Monitoring Services on Down or Unreachable Hosts
The main purpose of NetSaint is to monitor services that run on or are provided by physical hosts or devices on your network. It should be obvious that if a host or device on your network goes down, all services that it offers will also go down with it. Similarly, if a host becomes unreachable, NetSaint will not be able to monitor the services associated with that host.
NetSaint recognizes this fact and attempts to check for such a scenario when there are problems with a service. Whenever a service check results in a non-OK status level, NetSaint will attempt to check and see if the host that the service is running on is "alive". Typically this is done by pinging the host and seeing if any response is received. If the host check commmand returns a non-OK state, NetSaint assumes that there is a problem with the host. In this situation NetSaint will "silence" all potential alerts for services running on the host and just notify the appropriate contacts that the host is down or unreachable. If the host check command returns an OK state, NetSaint will recognize that the host is alive and will send out an alert for the service that is misbehaving.
Local Hosts
"Local" hosts are hosts that reside on the same network segment as the host running NetSaint - no routers or firewalls lay between them. Figure 1 shows an example network layout. Host A is running NetSaint and monitoring all other hosts and routers depicted in the diagram. Hosts B, C, D, E and F are all considered to be "local" hosts in relation to host A.
The <parent_host> option in the host defintion for a "local" host should be left blank, as local hosts have no depencies or "parents" - that's why they're local.
Monitoring Local Hosts
Checking hosts that are on your local network is fairly simple. Short of someone accidentally (or intentially) unplugging the network cable from one of your hosts, there isn't too much that can go wrong as far as checking network connectivity is concerned. There are no routers or external networks between the host doing the monitoring and the other hosts on the local network.
If NetSaint needs to check to see if a local host is "alive" it will simply run the host check command for that host. If the command returns an OK state, NetSaint assumes the host is up. If the command returns any other status level, NetSaint will assume the host is down.
Remote Hosts
"Remote" hosts are hosts that reside on a different network segment than the host running NetSaint. In the figure above, hosts G, H, I, J, K, L and M are all considered to be "remote" hosts in relation to host A.
Notice that some hosts are "farther away" than others. Hosts H, I and J are one hop further away from host A than host G (the router) is. From this observation we can construct a host dependency tree as show below in Figure 2. This tree diagram will help us in deciding how to configure each host in NetSaint.
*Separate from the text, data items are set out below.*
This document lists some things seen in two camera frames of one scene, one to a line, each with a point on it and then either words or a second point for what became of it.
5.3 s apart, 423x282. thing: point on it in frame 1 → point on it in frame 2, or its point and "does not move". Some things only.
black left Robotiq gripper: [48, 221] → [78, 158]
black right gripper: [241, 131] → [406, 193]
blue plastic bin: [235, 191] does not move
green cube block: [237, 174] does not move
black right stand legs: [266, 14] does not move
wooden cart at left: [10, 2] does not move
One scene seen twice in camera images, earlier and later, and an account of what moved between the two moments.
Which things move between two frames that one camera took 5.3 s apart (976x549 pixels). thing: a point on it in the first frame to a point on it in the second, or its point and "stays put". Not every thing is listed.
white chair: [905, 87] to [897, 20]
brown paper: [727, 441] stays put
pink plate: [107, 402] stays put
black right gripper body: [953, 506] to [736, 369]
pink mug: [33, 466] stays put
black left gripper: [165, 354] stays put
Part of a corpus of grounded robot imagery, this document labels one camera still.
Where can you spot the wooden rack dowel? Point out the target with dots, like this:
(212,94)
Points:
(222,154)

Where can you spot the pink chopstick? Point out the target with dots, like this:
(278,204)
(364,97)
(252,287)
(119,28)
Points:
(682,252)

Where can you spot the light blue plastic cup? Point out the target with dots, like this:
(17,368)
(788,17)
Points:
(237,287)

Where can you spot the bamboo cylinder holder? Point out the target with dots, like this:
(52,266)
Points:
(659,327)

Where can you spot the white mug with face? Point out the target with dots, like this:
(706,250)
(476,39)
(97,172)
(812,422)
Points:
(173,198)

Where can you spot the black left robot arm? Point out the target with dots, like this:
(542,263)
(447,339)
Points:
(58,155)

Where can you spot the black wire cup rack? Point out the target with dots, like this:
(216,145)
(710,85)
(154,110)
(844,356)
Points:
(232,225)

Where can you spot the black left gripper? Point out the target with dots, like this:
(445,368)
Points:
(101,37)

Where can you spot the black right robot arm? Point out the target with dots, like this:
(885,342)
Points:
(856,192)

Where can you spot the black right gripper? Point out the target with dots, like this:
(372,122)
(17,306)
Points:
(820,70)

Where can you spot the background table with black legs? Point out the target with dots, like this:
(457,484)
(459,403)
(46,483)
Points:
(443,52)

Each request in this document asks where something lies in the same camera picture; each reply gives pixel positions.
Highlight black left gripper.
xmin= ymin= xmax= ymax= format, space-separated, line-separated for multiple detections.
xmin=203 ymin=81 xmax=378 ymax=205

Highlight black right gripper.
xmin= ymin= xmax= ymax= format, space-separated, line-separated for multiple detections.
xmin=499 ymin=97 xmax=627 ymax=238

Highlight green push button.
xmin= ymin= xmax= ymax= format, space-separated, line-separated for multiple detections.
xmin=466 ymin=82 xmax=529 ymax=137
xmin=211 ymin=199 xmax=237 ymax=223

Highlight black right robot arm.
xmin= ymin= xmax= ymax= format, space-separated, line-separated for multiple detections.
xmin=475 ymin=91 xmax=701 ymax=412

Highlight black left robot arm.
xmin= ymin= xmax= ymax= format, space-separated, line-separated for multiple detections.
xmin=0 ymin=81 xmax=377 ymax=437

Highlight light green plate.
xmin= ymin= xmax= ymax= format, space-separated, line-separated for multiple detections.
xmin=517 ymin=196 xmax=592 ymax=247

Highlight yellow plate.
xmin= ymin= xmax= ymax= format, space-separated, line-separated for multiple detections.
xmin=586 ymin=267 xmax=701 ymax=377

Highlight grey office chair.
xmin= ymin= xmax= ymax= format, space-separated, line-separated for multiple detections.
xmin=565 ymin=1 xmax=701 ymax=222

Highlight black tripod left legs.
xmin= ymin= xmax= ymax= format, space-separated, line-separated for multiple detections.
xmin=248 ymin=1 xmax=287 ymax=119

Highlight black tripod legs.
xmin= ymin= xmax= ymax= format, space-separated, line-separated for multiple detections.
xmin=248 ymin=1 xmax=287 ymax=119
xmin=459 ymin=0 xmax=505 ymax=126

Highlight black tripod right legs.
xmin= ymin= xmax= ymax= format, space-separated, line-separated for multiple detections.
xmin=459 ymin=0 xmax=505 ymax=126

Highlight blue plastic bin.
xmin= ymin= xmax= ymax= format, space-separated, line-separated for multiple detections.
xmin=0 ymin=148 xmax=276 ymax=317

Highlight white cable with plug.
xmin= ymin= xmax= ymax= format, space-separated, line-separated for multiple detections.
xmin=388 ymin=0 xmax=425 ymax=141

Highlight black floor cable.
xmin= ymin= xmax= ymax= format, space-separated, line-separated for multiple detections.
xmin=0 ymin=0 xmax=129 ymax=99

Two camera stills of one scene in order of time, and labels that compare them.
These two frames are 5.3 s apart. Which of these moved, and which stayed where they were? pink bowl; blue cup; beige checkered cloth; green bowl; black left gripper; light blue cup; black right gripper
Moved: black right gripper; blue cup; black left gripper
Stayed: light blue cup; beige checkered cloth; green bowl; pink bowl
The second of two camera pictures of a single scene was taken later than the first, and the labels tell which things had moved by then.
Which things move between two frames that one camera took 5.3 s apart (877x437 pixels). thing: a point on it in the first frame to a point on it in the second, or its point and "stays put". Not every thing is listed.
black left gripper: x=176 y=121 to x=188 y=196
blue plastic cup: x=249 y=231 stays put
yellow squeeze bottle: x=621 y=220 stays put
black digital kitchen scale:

The <parent_host> option in the host defintion for a "remote" host should be the short name of the host directly above it in the tree diagram (as show below). For example, the parent host for host H would be host G. The parent host for host G is host F. Host F has no parent host, since it is on the network segment as host A - it is a "local" host.
Monitoring Remote Hosts
Checking the status of remote hosts is a bit more complicated that for local hosts. If NetSaint cannot monitor services on a remote host, it needs to determine whether the remote host is down or whether it is unreachable. Luckily, the <parent_host> option introduced in 0.0.4 allows NetSaint to do this.
If a host check command for a remote host returns a non-OK state, NetSaint will "walk" the depency tree (as shown in the figure above) until it reaches the top (or until a parent host check results in an OK state). By doing this, NetSaint is able to determine if a service problem is the result of a down host, an down network link, or just a plain old service failure.